Aleksandra Radenovic, February 2
SciLifeLab The Svedberg seminar series
Monday, February 2
Laboratory of Nanoscale Biology, Institute of Bioengineering, School of Engineering École Polytechnique Fédérale de Lausanne (EPFL), Switzerland
Aleksandra Radenovic received her master’s degree in physics from the University of Zagreb in 1999 before joining Professor Giovanni Dietler’s Laboratory of Physics of Living Matter in 2000 at University of Lausanne. There she earned her Doctor of Sciences degree in 2003. In 2003 she was also awarded a research scholarship for young researchers from the Swiss Foundation for Scientific Research which allowed her to spend 3 years as postdoctoral fellow at the University of California, Berkeley (2004‐2007). Before joining EPFL as Assistant Professor in 2008 she spent 6 months at NIH and Janelia Farm. In 2010 she received the ERC starting grant. Her group is interested in using novel nanomaterials and single molecule experimental techniques to study fundamental questions in molecular and cell biology.
MoS2 nanopores- are 3 atoms better than one?

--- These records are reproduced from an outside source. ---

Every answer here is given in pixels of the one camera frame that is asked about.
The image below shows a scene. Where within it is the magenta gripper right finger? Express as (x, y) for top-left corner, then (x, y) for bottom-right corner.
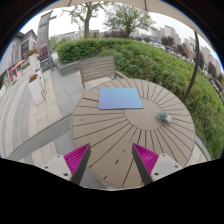
(132, 143), (182, 185)

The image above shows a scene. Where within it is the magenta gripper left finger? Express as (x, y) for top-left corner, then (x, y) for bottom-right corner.
(43, 144), (91, 185)

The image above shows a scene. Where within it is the grey bench slab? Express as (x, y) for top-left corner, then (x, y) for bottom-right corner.
(8, 114), (72, 161)

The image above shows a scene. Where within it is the round slatted wooden table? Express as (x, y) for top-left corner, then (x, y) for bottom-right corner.
(71, 79), (195, 188)

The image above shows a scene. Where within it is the white planter with flowers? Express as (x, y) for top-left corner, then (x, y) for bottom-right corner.
(28, 73), (45, 105)

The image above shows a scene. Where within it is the brown slatted outdoor chair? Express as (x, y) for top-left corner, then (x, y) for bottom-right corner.
(79, 56), (125, 94)

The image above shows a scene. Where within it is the far white planter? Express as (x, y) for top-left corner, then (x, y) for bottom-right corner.
(26, 49), (39, 71)

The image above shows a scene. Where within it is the tall grey sign pylon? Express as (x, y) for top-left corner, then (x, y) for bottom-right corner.
(37, 11), (54, 72)

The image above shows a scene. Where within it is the dark umbrella pole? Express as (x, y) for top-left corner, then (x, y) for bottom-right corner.
(181, 30), (201, 104)

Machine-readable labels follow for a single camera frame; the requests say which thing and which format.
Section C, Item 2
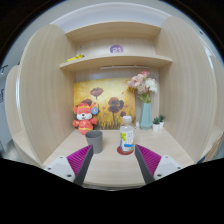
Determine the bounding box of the white led light bar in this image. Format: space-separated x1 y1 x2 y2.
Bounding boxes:
100 65 150 70

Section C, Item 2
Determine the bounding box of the grey plastic cup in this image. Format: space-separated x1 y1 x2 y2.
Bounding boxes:
85 130 103 154

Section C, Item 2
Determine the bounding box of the yellow poppy painting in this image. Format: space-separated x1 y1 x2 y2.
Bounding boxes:
74 77 136 130

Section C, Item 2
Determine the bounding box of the clear plastic water bottle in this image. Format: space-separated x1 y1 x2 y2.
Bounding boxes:
120 116 135 153

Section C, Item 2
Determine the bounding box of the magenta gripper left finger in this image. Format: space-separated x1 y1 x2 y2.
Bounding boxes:
67 145 93 186

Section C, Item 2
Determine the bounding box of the purple round number sticker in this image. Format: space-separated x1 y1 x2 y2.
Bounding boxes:
110 45 124 53

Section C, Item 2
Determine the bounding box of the small potted succulent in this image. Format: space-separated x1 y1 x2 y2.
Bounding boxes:
153 117 160 132
159 114 166 129

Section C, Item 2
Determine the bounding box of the pink white flower bouquet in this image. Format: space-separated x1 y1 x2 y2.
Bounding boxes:
128 71 158 103

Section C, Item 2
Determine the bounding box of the teal ceramic vase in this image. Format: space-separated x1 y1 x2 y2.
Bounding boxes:
139 103 152 130

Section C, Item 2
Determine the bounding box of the light wood shelf unit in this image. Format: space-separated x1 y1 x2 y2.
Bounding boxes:
5 16 224 188

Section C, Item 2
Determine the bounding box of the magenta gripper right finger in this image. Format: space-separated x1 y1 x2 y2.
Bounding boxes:
135 144 161 184

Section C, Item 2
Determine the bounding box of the red plush toy figure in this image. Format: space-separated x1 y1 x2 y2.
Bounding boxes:
72 103 97 135

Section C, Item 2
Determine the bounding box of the small potted succulent right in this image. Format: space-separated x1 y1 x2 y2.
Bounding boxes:
159 114 166 129

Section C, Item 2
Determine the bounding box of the yellow toy on shelf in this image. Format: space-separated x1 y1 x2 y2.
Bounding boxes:
65 54 85 62

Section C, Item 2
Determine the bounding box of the small potted succulent left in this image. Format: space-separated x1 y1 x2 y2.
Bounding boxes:
153 117 160 132

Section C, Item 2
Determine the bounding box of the red round coaster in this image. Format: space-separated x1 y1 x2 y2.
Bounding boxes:
117 146 134 155

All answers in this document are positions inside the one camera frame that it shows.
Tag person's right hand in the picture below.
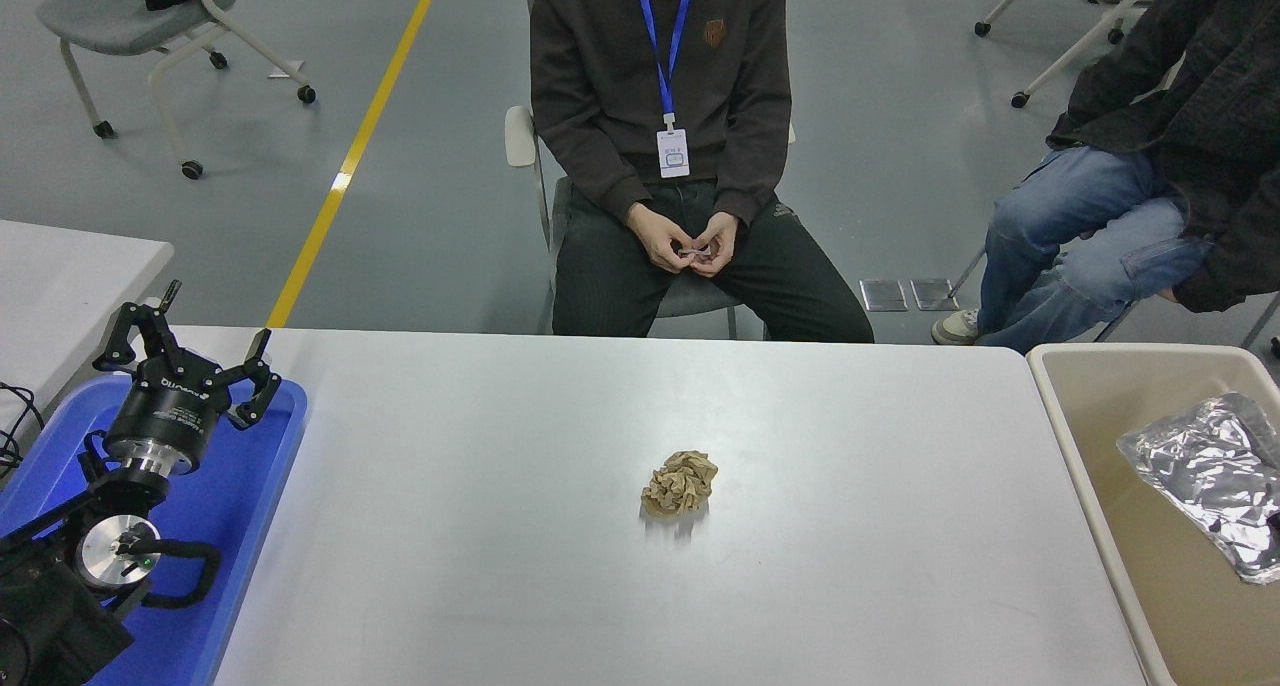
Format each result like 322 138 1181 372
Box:
627 203 691 274

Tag grey office chair white armrests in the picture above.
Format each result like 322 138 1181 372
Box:
505 0 798 342

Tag silver foil tray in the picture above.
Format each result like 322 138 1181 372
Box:
1117 392 1280 585

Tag blue plastic tray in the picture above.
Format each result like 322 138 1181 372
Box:
0 376 309 686

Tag person's left hand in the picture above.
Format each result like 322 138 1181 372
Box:
688 213 741 279

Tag large pale beige bin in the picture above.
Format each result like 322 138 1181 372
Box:
1028 343 1280 686

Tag blue lanyard with white badge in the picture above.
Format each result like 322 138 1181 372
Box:
632 0 698 180

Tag crumpled tan paper ball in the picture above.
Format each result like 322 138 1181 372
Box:
641 451 719 518

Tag black cable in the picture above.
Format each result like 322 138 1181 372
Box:
0 381 46 482

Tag white side table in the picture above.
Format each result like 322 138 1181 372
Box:
0 219 174 437

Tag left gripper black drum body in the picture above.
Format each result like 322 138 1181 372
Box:
105 354 234 455

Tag person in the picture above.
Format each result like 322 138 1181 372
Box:
930 0 1280 355
530 0 876 344

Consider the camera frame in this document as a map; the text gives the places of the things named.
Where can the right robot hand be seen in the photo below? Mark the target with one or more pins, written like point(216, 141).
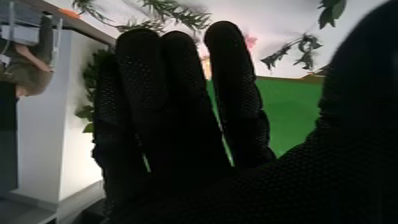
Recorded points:
point(197, 160)

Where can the small pink flower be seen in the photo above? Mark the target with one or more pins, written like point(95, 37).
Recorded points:
point(252, 41)

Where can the person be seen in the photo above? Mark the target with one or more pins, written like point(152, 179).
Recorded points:
point(30, 75)

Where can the green sprig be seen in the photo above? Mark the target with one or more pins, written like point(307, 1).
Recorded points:
point(179, 13)
point(332, 11)
point(307, 45)

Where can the white sheet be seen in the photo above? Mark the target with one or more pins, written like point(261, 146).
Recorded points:
point(273, 20)

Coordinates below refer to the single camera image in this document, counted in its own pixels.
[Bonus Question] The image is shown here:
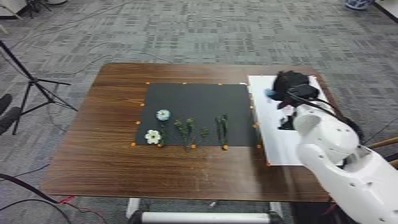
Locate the wooden chair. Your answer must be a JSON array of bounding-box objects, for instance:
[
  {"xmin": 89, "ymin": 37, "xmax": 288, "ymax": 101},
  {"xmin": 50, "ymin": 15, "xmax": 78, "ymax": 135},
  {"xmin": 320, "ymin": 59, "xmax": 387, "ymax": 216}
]
[{"xmin": 364, "ymin": 136, "xmax": 398, "ymax": 168}]

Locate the blue and white vase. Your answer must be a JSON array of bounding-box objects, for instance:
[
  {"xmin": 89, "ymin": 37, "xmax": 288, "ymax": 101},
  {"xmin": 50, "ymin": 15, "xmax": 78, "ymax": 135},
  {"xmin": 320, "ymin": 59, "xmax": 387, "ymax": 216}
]
[{"xmin": 343, "ymin": 0, "xmax": 377, "ymax": 11}]

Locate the small green sprig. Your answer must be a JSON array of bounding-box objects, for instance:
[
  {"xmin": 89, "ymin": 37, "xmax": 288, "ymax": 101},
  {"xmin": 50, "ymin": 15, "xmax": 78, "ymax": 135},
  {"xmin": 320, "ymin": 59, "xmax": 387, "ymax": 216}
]
[{"xmin": 197, "ymin": 127, "xmax": 212, "ymax": 142}]

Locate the pale grey bar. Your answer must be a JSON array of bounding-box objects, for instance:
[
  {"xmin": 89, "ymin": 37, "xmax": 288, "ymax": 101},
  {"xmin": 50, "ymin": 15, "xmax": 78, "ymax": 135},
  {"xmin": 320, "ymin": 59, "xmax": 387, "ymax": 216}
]
[{"xmin": 139, "ymin": 211, "xmax": 276, "ymax": 224}]

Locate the pale blue flower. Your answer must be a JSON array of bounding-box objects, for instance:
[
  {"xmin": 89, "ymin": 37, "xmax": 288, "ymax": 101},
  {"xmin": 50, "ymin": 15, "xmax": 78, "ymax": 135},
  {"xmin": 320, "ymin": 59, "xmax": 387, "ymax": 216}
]
[{"xmin": 155, "ymin": 108, "xmax": 172, "ymax": 148}]

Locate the black floor cable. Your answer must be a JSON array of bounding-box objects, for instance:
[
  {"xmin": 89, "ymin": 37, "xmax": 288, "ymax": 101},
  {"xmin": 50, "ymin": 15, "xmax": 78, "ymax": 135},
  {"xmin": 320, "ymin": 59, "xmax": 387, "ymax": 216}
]
[{"xmin": 0, "ymin": 172, "xmax": 75, "ymax": 224}]

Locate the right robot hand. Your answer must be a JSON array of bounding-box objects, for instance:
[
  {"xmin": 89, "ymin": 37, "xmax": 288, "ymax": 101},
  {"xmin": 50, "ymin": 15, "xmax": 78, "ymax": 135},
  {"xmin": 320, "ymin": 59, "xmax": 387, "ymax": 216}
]
[{"xmin": 270, "ymin": 70, "xmax": 315, "ymax": 96}]

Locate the white sheet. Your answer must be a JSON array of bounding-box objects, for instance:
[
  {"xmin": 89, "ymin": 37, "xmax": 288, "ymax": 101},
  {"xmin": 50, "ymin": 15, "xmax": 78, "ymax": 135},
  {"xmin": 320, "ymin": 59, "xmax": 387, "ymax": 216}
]
[{"xmin": 245, "ymin": 74, "xmax": 338, "ymax": 167}]

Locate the white flower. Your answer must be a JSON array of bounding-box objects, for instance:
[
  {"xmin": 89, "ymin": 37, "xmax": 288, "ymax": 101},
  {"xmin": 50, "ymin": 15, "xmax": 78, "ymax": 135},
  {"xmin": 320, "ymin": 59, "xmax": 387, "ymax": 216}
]
[{"xmin": 142, "ymin": 128, "xmax": 164, "ymax": 146}]

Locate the dark mat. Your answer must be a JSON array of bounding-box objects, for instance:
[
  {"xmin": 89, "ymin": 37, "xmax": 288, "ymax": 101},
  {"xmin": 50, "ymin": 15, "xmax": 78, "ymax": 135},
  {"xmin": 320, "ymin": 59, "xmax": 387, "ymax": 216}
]
[{"xmin": 132, "ymin": 82, "xmax": 263, "ymax": 148}]

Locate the black tripod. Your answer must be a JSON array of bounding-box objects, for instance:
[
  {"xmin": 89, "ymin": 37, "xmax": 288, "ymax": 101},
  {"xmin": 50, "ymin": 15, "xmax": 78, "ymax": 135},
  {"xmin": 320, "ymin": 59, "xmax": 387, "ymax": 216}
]
[{"xmin": 0, "ymin": 39, "xmax": 80, "ymax": 136}]

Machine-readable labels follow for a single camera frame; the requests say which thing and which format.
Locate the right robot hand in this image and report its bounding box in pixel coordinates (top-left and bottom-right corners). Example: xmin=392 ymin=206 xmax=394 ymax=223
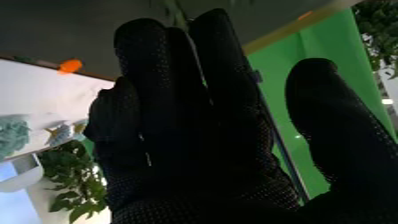
xmin=81 ymin=8 xmax=398 ymax=224

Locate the green leafy plant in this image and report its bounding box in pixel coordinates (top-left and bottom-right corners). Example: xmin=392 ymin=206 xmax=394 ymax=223
xmin=35 ymin=139 xmax=111 ymax=224
xmin=350 ymin=0 xmax=398 ymax=79

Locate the white sheet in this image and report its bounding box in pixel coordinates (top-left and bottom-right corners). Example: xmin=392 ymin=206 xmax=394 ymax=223
xmin=0 ymin=58 xmax=117 ymax=163

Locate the green sprig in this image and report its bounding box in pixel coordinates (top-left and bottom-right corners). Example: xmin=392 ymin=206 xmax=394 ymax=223
xmin=158 ymin=0 xmax=191 ymax=29

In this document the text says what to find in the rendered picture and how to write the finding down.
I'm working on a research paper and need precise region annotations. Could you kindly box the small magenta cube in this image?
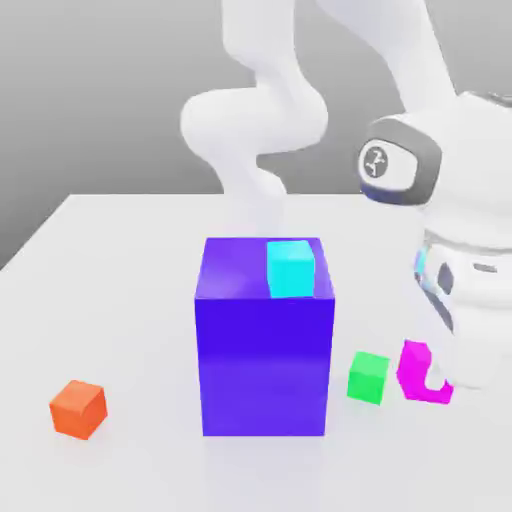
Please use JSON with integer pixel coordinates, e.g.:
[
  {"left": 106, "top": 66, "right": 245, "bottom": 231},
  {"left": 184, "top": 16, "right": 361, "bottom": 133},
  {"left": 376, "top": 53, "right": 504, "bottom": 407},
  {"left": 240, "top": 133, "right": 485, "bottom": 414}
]
[{"left": 395, "top": 338, "right": 456, "bottom": 406}]

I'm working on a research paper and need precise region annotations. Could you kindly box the small green cube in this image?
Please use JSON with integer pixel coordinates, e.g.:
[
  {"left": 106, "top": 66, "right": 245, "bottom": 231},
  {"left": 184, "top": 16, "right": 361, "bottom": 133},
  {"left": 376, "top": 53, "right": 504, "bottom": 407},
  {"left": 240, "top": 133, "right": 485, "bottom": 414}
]
[{"left": 346, "top": 350, "right": 391, "bottom": 407}]

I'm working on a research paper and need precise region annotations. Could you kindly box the large purple box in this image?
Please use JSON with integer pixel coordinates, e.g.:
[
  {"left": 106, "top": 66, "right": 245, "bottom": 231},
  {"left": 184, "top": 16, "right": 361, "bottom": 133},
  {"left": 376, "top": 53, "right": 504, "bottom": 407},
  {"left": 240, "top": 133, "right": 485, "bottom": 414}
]
[{"left": 194, "top": 236, "right": 336, "bottom": 438}]

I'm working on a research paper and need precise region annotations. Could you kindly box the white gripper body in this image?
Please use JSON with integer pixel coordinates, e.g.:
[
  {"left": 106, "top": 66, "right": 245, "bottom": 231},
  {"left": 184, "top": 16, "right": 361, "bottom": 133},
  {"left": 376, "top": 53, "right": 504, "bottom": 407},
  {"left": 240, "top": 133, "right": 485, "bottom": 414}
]
[{"left": 426, "top": 307, "right": 512, "bottom": 392}]

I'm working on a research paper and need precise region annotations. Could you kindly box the small orange cube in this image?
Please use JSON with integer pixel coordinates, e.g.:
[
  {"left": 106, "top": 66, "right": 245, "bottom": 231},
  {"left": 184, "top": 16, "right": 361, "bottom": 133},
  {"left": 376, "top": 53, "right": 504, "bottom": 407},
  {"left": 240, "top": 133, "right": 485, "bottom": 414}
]
[{"left": 48, "top": 379, "right": 109, "bottom": 442}]

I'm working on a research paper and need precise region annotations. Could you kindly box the small cyan cube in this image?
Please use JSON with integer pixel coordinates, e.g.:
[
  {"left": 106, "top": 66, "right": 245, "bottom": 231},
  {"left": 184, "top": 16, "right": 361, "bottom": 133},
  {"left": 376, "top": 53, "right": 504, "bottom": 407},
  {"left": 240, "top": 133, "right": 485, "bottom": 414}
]
[{"left": 266, "top": 239, "right": 316, "bottom": 300}]

Atomically thin nanopore membranes are considered to be a promising approach to achieve single base resolution with the ultimate aim of rapid and cheap DNA sequencing. Recently, we made advances in using nanopore platform for its integration with 2 D materials such as graphene or MoS2. Translocation of various types of DNA exhibits a signal amplitude that is five times higher than in the case of solid-state Si3N4 membranes and a SNR of more than 10. These features are highly desirable for event detection and we take advantage of them by showing the electric-field induced unfolding of a 48 kbp long DNA molecule within the nanopore which manifests itself in the quantization of the current drop. Unlike graphene nanopores, no special surface treatment is needed to avoid strong interaction between DNA and the surface. Our results imply that MoS2 nanopore membranes can compete with graphene nanopore membranes in terms of spatial resolution and possibly better performance for transverse detection. Finally I will introduce our approach to slow down DNA translocations through MoS2 nanopore.